DR. MAHWISH SHAMIM, MARIAM AKRAM, DR. IRAM RUBAB, AYESHA INAM, DR. MUHAMMAD ARFAN LODHI
DOI: https://doi.org/10.5281/zenodo.20258731Background: This study rethinks literary genre from a linguistic and computational perspective, challenging the traditional view of genre as a fixed and rule-bound classification system. Drawing on structuralist and post-structuralist insights, genre is conceptualized as both systematic and fluid. Within this context, stylometry is positioned as a linguistic methodology that quantifies stylistic variation through lexical, syntactic, semantic, structural, and phonological features, enabling a shift from interpretive to empirical analysis.

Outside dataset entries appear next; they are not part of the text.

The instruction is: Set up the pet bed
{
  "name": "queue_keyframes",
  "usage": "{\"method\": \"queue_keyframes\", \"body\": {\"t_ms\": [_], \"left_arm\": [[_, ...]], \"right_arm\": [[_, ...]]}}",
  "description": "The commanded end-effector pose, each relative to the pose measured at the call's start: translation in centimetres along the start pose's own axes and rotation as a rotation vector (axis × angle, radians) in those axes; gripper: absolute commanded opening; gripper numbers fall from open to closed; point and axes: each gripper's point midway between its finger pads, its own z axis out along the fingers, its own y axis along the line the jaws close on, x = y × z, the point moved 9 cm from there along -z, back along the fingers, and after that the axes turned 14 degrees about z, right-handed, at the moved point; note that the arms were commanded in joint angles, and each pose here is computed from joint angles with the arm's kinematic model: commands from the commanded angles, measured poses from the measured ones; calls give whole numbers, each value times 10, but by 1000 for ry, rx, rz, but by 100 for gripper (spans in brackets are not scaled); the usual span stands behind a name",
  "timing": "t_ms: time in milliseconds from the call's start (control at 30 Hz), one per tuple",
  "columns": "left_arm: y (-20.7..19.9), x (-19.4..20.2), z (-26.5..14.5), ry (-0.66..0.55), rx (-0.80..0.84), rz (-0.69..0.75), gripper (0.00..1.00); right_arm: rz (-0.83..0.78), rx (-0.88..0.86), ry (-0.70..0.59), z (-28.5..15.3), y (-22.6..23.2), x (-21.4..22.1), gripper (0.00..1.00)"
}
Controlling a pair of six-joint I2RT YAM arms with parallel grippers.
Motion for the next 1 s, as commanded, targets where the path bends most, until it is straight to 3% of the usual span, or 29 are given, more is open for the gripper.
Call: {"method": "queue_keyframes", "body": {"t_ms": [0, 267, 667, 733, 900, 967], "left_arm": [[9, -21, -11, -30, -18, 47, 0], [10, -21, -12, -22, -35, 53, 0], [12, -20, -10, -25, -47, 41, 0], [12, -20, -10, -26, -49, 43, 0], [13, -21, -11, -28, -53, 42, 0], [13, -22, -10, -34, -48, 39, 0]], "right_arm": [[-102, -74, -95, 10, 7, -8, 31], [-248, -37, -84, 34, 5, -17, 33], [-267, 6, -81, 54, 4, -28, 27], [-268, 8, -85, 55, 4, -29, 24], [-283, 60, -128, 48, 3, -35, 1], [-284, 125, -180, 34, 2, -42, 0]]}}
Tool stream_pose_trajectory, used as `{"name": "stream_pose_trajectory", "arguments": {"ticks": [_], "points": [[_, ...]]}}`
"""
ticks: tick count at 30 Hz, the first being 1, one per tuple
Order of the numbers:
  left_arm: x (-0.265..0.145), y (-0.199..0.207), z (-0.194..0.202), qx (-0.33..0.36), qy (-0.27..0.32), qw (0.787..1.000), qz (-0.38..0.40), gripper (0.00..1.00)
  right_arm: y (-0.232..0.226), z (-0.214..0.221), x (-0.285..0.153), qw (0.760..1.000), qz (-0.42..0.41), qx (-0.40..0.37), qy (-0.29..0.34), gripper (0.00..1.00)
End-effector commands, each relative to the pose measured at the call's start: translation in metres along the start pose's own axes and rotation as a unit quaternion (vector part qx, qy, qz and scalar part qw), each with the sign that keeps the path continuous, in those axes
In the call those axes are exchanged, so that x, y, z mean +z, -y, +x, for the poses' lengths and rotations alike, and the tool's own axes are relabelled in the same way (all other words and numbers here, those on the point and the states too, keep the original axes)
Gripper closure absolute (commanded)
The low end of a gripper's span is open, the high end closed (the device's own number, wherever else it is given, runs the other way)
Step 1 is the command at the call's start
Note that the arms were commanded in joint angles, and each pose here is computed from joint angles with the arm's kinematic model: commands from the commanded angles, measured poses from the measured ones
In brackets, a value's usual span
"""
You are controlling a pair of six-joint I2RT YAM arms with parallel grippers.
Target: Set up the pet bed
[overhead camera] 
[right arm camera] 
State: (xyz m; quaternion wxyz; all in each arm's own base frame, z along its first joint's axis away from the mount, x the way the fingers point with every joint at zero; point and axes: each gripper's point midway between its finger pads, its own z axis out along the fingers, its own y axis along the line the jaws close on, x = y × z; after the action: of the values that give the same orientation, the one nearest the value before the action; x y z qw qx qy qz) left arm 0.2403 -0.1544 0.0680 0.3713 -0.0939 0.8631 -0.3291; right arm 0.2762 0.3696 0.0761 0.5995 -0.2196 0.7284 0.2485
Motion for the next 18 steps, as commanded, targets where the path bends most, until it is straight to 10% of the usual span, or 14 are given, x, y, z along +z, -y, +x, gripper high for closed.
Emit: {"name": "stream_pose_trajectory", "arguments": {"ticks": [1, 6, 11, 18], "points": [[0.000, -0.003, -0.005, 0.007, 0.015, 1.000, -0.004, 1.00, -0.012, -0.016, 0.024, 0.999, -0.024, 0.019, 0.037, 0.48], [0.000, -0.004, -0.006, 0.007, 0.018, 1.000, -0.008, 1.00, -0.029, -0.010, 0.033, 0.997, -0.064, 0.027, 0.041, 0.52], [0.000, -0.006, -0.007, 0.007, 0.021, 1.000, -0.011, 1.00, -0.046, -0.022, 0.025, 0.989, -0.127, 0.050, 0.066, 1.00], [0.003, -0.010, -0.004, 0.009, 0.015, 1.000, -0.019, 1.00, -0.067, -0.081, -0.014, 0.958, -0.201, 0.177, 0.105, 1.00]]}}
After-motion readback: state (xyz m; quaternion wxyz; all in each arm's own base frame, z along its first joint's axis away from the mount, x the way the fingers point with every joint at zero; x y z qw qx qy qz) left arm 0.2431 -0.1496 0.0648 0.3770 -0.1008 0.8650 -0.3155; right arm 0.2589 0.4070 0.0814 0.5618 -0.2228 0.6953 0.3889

Method: The study adopts a theoretical–computational approach rather than empirical text analysis. It develops a stylometric framework for modeling genre across poetry, drama, and fiction by transforming texts into multidimensional feature vectors. Comparative feature taxonomy is constructed, and computational techniques including statistical methods, machine learning, and deep learning are critically evaluated. A hybrid modeling strategy is proposed to integrate interpretability with predictive capability.
Discussion: The findings demonstrate that genre distinctions emerge from configurations of linguistic features rather than isolated markers. Poetry is characterized by phonological and structural constraints, drama by dialogic and interactional patterns, and fiction by narrative and syntactic complexity. Based on these insights, the study proposes the Multidimensional Stylometric Genre Model (MSGM), in which genres are represented as probabilistic clusters within a multidimensional linguistic feature space. The MSGM further incorporates a hybrid analytical mechanism that combines interpretable statistical features with machine learning-based pattern recognition, addressing the tension between explainability and accuracy.
Conclusion: The study concludes that genre should be understood as a dynamic, probabilistic linguistic construct rather than a rigid category. The MSGM offers a flexible, scalable, and theoretically grounded computational model that aligns with contemporary digital humanities practices and supports more nuanced genre analysis across literary forms.